Chat now with support
Chat with Support

Identity Manager 9.1.2 - Password Capture Agent Administration Guide

The One Identity Manager Password Capture Agent Managing the Password Capture Agent Fine-tuning automated password synchronization The Password Capture Agent Windows PowerShell module Event log for the Password Capture Agent Customizing security for the Password Capture Agent service Achieving high availability for the web service with Windows Network Load Balancing Installing the Password Capture Agent with MSIEXEC Certificate lookup options Known error codes

Secured configuration parameters

The configuration parameters in this section are secured using the Microsoft Cryptography API and are not directly accessible. If you want to change or review these parameters after installing the Password Capture Agent installation, use either the Set-ServiceConfig.exe command line or the Password Capture Agent Windows PowerShell module.
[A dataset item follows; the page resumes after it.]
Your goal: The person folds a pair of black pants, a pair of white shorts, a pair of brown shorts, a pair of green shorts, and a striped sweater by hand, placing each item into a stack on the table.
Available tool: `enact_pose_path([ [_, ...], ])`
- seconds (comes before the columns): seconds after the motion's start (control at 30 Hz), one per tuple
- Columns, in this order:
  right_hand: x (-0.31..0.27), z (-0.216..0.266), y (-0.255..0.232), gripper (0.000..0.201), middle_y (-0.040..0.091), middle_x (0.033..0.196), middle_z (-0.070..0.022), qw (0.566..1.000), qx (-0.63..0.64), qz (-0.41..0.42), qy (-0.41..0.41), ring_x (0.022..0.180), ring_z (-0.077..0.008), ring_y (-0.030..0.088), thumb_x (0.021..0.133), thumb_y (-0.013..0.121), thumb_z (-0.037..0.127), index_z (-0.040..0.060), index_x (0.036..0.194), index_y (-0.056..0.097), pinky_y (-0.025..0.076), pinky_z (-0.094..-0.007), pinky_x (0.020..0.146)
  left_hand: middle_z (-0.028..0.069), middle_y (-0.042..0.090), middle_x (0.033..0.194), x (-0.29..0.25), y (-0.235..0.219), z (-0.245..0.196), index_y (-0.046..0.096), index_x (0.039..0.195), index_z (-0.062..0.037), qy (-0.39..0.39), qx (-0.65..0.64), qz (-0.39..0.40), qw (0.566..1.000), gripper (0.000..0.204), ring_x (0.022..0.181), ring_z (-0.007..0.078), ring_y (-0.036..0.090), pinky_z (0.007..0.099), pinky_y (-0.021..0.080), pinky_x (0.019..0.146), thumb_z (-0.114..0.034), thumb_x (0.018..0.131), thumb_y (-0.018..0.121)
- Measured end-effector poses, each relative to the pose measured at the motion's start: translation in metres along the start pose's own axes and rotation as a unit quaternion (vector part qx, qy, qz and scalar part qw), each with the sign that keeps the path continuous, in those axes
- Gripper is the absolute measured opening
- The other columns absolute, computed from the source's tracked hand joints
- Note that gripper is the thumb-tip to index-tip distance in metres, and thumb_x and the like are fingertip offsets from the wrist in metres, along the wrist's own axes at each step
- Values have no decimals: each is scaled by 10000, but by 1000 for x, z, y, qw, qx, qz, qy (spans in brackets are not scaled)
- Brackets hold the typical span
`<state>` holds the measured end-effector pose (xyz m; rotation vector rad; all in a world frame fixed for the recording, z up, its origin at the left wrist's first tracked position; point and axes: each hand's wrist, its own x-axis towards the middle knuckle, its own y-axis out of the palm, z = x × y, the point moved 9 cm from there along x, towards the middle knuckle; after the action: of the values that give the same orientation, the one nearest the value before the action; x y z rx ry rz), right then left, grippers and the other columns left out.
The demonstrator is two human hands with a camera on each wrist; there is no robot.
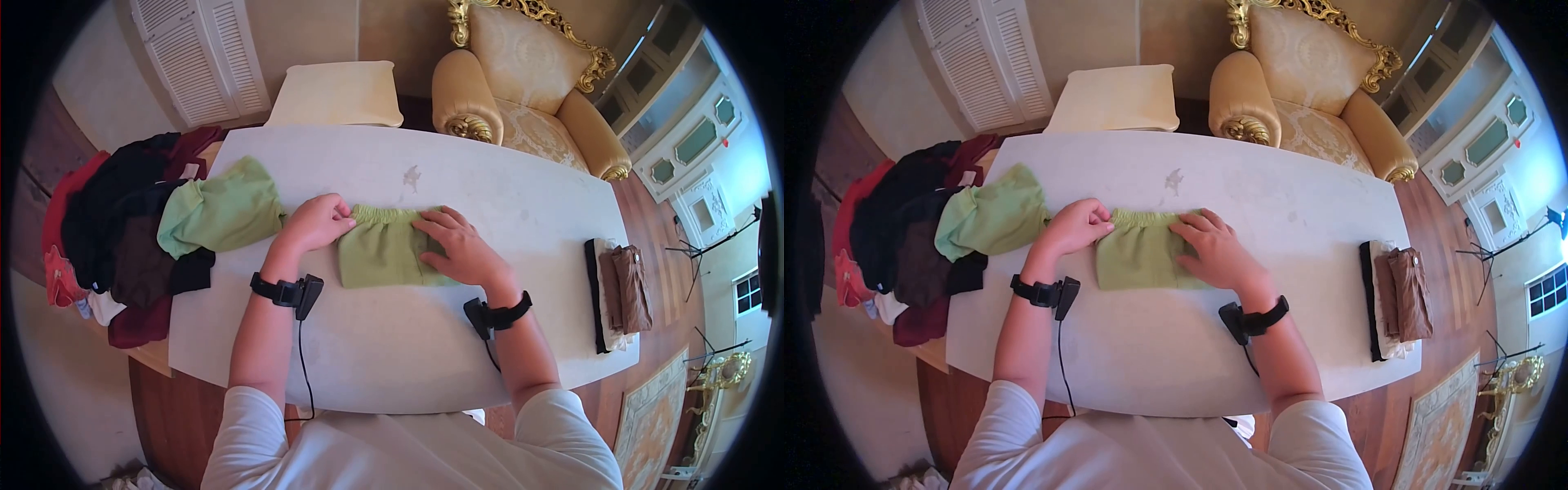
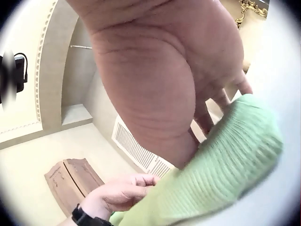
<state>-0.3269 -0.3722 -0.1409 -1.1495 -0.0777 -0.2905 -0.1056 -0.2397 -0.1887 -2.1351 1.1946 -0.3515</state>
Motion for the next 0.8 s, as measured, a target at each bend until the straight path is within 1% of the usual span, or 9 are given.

The command line is supplied with the Password Capture Agent and is located in the Password Capture Agent installation folder ...\Service.

Example: local

"%ProgramFiles%\One Identity\One Identity Manager\Password Capture Agent\Service\Set-ServiceConfig.exe" WebServiceClientSkipHttpsValidation:0

NOTE: Retrieving secured configuration parameters requires a privileged user account. The process used to query for secured configuration parameters must be elevated to retrieve parameter values.
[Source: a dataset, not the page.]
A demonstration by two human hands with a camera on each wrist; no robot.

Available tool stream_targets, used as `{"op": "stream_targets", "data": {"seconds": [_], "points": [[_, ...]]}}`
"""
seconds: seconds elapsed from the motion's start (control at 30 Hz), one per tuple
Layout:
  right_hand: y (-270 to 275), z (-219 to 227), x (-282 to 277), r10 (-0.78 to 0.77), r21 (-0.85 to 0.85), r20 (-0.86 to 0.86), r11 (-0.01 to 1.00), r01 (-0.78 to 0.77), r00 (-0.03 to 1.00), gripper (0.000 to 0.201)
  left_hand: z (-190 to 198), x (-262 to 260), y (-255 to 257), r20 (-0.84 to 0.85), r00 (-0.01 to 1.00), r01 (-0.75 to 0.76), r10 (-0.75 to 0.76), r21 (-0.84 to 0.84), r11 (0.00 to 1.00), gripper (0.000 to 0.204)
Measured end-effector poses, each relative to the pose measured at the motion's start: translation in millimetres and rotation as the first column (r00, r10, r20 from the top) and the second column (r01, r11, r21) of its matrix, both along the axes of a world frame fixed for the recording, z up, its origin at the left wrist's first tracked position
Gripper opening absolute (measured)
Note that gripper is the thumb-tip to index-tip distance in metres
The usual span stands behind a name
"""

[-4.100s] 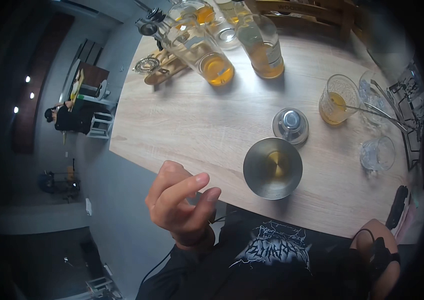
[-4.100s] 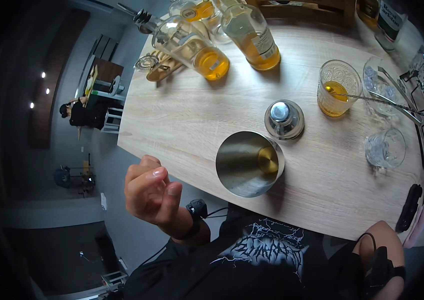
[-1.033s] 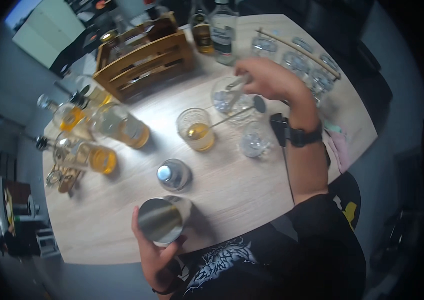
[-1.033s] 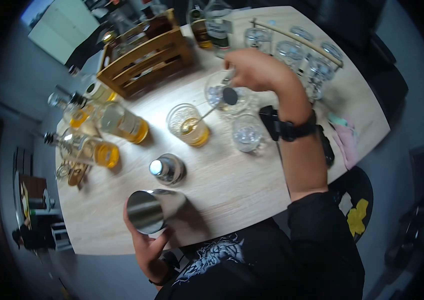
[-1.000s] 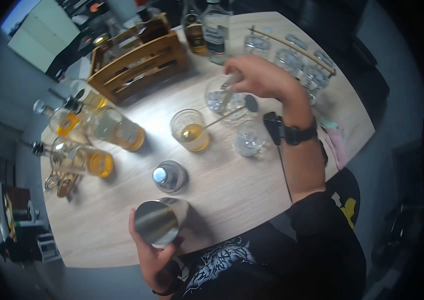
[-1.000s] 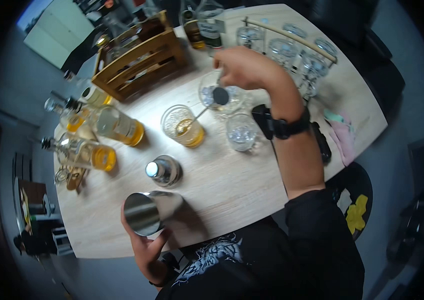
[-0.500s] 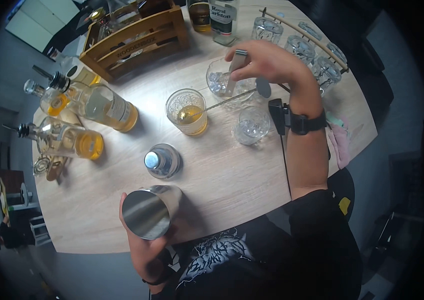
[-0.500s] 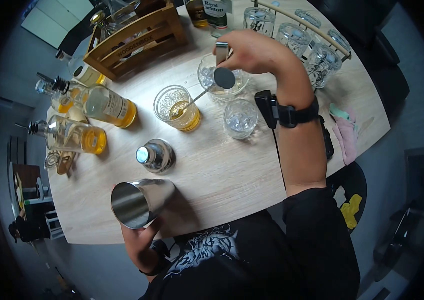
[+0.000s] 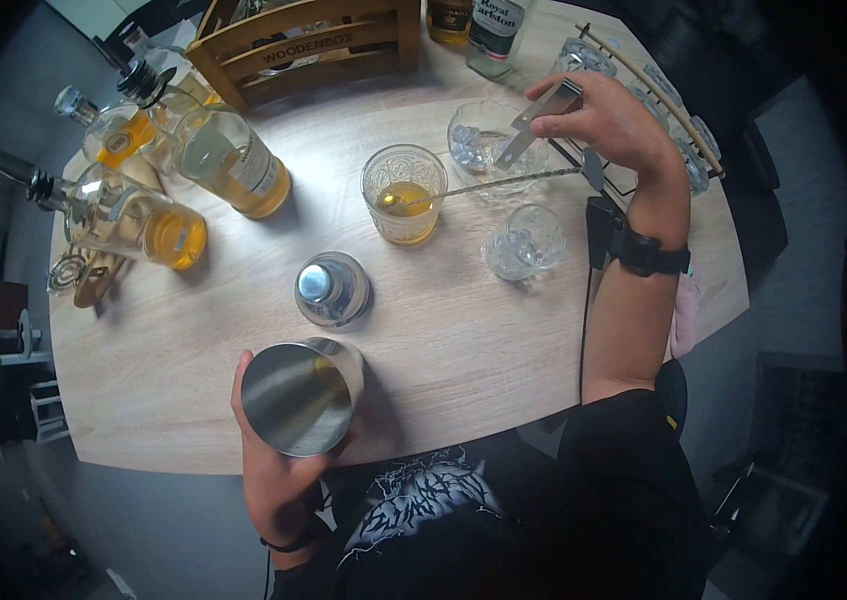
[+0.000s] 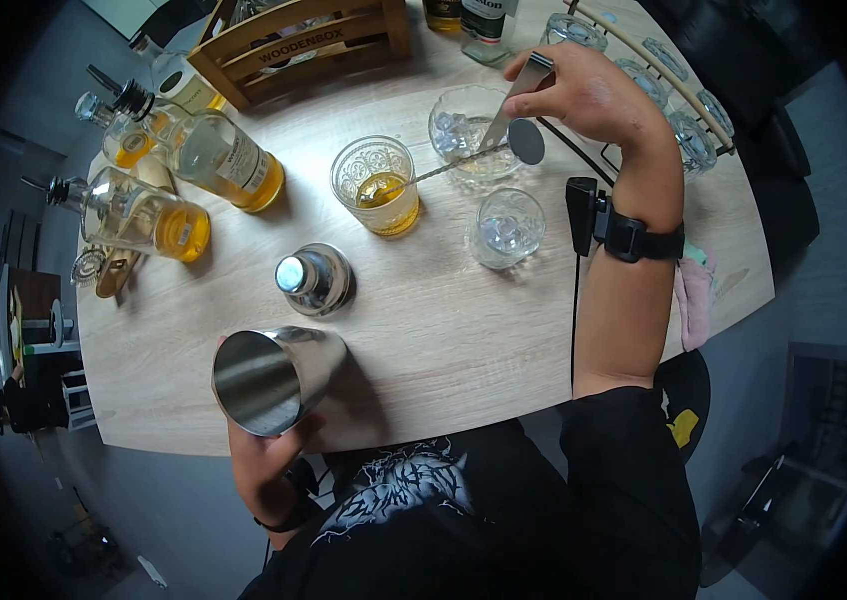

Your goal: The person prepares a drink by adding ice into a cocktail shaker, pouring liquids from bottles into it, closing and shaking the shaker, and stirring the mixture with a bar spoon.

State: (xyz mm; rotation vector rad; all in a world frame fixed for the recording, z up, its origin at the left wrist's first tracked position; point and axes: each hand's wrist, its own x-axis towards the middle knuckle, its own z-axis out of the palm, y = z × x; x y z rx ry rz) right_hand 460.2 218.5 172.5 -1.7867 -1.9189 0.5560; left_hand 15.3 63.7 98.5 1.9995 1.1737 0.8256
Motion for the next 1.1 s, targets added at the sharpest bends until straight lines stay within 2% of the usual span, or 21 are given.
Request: {"op": "stream_targets", "data": {"seconds": [0.3,0.53,0.73,0.8,0.83,0.9,1.0,1.1], "points": [[8,-5,-6,-0.022,-0.040,0.016,0.999,0.023,1.000,0.042,2,2,4,-0.020,0.999,0.039,-0.039,0.045,0.998,0.124],[10,-4,-9,-0.037,-0.067,0.009,0.997,0.037,0.999,0.036,-3,-1,3,0.011,0.999,0.038,-0.038,0.005,0.999,0.122],[12,-7,-5,-0.034,-0.092,-0.072,0.995,0.027,0.997,0.033,-9,1,5,0.023,0.999,0.029,-0.029,0.022,0.999,0.115],[15,-12,0,-0.025,-0.084,-0.103,0.996,0.017,0.994,0.032,-10,2,5,0.052,0.999,0.012,-0.008,-0.061,0.998,0.095],[15,-12,-1,-0.023,-0.085,-0.101,0.996,0.015,0.995,0.032,-10,3,5,0.053,0.999,0.009,-0.006,-0.063,0.998,0.095],[14,-10,-4,-0.046,-0.074,-0.139,0.997,0.036,0.989,0.031,-8,4,7,-0.030,0.999,0.025,-0.026,-0.030,0.999,0.072],[13,-9,-1,-0.049,-0.075,-0.171,0.997,0.036,0.984,0.032,-5,8,8,-0.057,0.998,0.027,-0.025,0.046,0.999,0.061],[16,-12,6,-0.021,-0.034,-0.250,0.999,0.013,0.968,0.032,-9,5,6,-0.072,0.997,0.013,-0.015,-0.021,1.000,0.059]]}}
Secured configuration parameters for Password Capture Agent

WebServiceType

Specifies whether the web service should be accessed using the One Identity Manager application server (REST) or the One Identity ManagerSOAP Web Service (Soap).

It is strongly recommended you use the One Identity Manager application server. The One Identity ManagerSOAP Web Service support is only included for backward compatibility to One Identity Manager version 6.x and should not be used anymore.

Values: REST | Soap

Default: REST

WebServiceClientSkipHttpsValidation

If 1 (enabled), HTTPS connections are established without validation.
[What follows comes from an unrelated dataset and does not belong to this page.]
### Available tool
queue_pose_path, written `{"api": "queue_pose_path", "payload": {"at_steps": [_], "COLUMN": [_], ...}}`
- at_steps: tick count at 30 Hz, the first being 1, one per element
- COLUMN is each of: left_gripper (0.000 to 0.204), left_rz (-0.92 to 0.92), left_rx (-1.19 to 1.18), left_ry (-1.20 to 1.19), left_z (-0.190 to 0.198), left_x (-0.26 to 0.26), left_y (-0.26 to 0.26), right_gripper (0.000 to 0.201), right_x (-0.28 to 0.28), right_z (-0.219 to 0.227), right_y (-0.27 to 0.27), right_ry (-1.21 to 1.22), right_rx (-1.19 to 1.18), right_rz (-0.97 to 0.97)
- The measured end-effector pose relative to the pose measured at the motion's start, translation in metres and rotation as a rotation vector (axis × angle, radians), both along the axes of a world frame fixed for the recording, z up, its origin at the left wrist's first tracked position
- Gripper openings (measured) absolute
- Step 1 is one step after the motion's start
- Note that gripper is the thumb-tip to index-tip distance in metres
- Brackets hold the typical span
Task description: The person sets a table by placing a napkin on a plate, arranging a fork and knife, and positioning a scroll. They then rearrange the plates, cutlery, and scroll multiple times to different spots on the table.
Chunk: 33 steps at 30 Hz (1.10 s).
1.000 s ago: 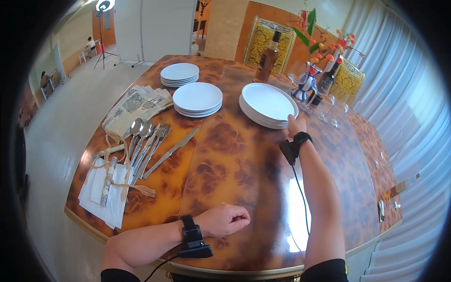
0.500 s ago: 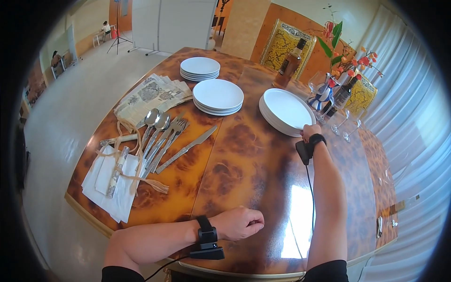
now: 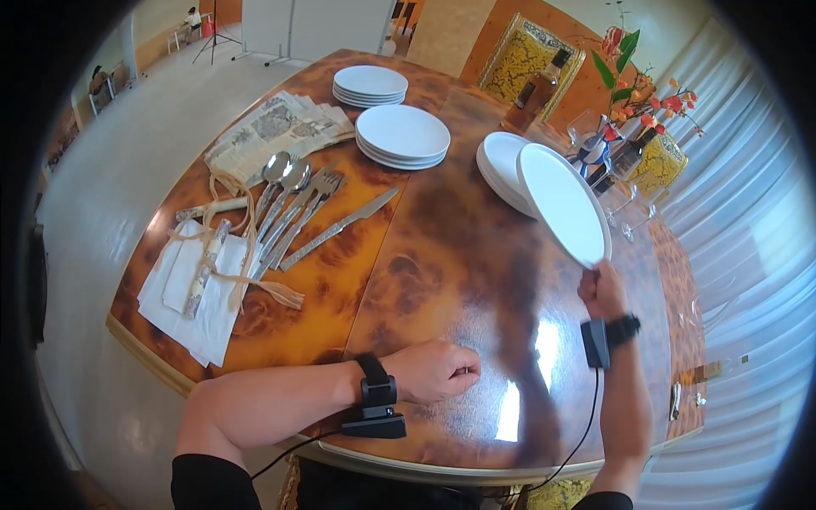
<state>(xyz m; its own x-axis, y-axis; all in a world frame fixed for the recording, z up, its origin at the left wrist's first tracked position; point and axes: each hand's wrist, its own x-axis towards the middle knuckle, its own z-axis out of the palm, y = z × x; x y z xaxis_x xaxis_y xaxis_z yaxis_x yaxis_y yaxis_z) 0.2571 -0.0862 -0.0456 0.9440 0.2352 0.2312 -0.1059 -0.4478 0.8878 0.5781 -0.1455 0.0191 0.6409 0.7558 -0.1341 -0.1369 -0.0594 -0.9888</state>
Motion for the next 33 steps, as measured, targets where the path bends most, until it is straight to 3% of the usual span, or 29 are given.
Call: {"api": "queue_pose_path", "payload": {"at_steps": [4, 9, 22, 30, 33], "left_gripper": [0.019, 0.019, 0.019, 0.017, 0.017], "left_rz": [-0.02, -0.084, -0.121, -0.107, -0.102], "left_rx": [0.021, 0.091, 0.144, 0.187, 0.177], "left_ry": [0.006, 0.095, 0.124, 0.13, 0.118], "left_z": [0.006, 0.017, 0.015, 0.014, 0.014], "left_x": [-0.002, -0.011, -0.019, -0.019, -0.019], "left_y": [-0.002, -0.007, -0.013, -0.014, -0.013], "right_gripper": [0.011, 0.011, 0.01, 0.02, 0.03], "right_x": [-0.062, -0.104, -0.113, -0.103, -0.105], "right_z": [0.003, -0.003, -0.032, -0.03, -0.029], "right_y": [-0.073, -0.109, -0.104, -0.111, -0.117], "right_ry": [-0.066, -0.039, -0.105, -0.13, -0.172], "right_rx": [-0.044, -0.126, -0.237, -0.405, -0.355], "right_rz": [0.035, 0.051, -0.013, 0.071, 0.085]}}
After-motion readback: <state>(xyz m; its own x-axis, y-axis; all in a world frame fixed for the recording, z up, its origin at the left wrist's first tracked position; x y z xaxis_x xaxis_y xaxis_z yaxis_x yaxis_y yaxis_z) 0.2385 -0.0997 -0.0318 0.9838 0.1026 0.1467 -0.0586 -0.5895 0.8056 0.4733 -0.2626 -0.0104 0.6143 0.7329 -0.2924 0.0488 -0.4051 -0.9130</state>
This is potentially unsecured and should never be used in production.

Values: 0 | 1

Default: 0

WebServiceClientCredentialType

Specifies if the authentication against the Internet Information Services (IIS) should use Windows integrated authentication or certificate based authentication.

Values: WindowsIntegrated | Certificate

Default: WindowsIntegrated

WebServiceClientCredentialCertificateFindByType

Specifies how to search for the authentication certificate. Used in combination with WebServiceClientCredentialType=Certificate.

Values: All values of the X509FindType-enumeration are allowed.

Default: FindByThumbprint

WebServiceClientCredentialCertificate

Finds the certificate based on the find type defined in the WebServiceClientCredentialCertificateFindByType parameter. Used in combination with WebServiceClientCredentialType=Certificate.

BackendClientCredentialType

Specifies how to authenticate against One Identity Manager. WebADS and ADSAccount reuse the Windows credentials used for authentication against IIS.

  • ADSAccount = One Identity Manager 7.x or later

  • WebADS = One Identity Manager 6.1.x

Values: DialogUser | WebADS | ADSAccount

Default: DialogUser

BackendClientCredentialUserName

Specifies a system user for the authentication against One Identity Manager. Used in combination with BackendClientCredentialType=DialogUser.

Default: viCaptureAgent

BackendClientCredentialUserPwd

Specifies the password of the system user used for authentication against One Identity Manager. Used in combination with BackendClientCredentialType=Dialog User.

NOTE: BackendClientCredentialUserPwd is a write-only parameter. The currently configured value cannot be retrieved using Set-ServiceConfig.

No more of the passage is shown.